**YOUR TASK:**
Print every line below exactly as written, but leave the pictures behind.

**SOURCE DATA:**
········
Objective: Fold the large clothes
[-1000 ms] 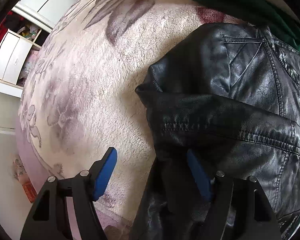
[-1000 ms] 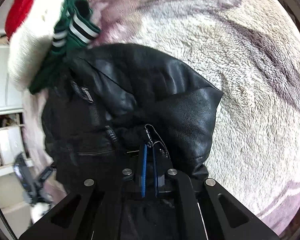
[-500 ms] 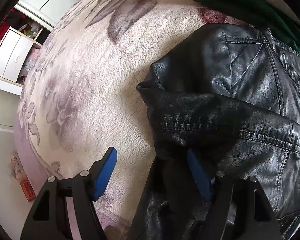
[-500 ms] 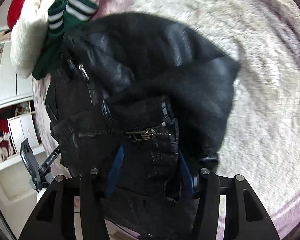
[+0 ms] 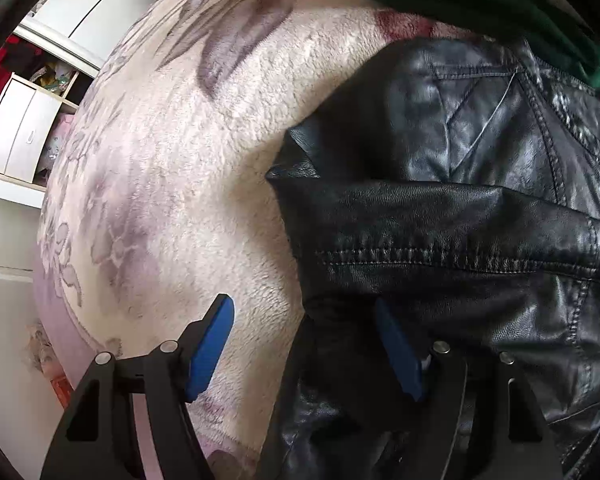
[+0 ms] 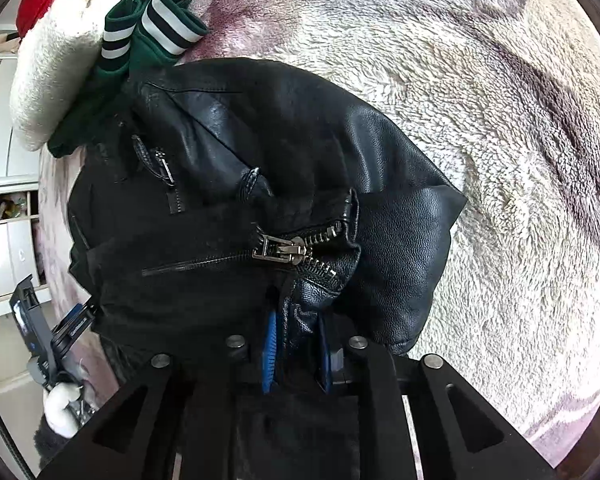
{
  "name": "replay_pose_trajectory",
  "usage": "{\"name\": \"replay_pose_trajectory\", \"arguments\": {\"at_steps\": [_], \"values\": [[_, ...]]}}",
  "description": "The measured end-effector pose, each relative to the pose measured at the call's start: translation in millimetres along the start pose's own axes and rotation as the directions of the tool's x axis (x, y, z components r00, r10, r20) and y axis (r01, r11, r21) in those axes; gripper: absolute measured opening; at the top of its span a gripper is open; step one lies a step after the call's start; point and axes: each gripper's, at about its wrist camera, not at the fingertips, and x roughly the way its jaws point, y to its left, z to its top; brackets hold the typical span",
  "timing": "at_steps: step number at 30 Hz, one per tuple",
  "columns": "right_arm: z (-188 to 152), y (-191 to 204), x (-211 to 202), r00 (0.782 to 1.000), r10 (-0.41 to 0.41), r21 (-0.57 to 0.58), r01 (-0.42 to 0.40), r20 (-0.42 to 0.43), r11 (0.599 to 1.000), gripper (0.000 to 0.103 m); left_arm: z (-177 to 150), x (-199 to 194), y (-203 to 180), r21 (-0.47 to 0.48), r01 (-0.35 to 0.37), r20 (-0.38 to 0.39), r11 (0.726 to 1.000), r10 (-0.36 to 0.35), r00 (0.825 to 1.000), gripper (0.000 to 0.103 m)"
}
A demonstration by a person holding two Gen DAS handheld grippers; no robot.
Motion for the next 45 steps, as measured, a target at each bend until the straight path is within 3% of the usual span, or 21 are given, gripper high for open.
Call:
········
**RESPONSE AREA:**
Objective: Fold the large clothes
[-1000 ms] 
[-1000 ms] 
[-500 ms] 
[-500 ms] 
[+0 ms] 
[+0 ms] 
{
  "name": "replay_pose_trajectory",
  "usage": "{\"name\": \"replay_pose_trajectory\", \"arguments\": {\"at_steps\": [_], \"values\": [[_, ...]]}}",
  "description": "The measured end-effector pose, each relative to the pose measured at the call's start: translation in millimetres along the start pose's own axes and rotation as the directions of the tool's x axis (x, y, z components r00, r10, r20) and y axis (r01, r11, r21) in those axes; gripper: absolute measured opening; at the top of its span a gripper is open; step one lies a step after the call's start; point and axes: each gripper's, at about its wrist camera, not at the fingertips, and x roughly the way its jaws point, y to its left, z to its top; brackets hold the typical span",
  "timing": "at_steps: step number at 30 Hz, one per tuple",
  "columns": "right_arm: z (-188 to 152), y (-191 to 204), x (-211 to 202), r00 (0.782 to 1.000), r10 (-0.41 to 0.41), r21 (-0.57 to 0.58), r01 (-0.42 to 0.40), r20 (-0.42 to 0.43), r11 (0.599 to 1.000), gripper (0.000 to 0.103 m); left_arm: z (-177 to 150), x (-199 to 194), y (-203 to 180), r21 (-0.47 to 0.48), r01 (-0.35 to 0.37), r20 (-0.38 to 0.39), r11 (0.726 to 1.000), r10 (-0.36 to 0.35), r00 (0.825 to 1.000), gripper (0.000 to 0.103 m)"
}
A demonstration by a person holding two Gen DAS handheld grippers; no robot.
Motion for the next 45 steps, as measured, a target at each bend until the straight path is within 3% of the usual span, or 21 are given, gripper high for open.
Call:

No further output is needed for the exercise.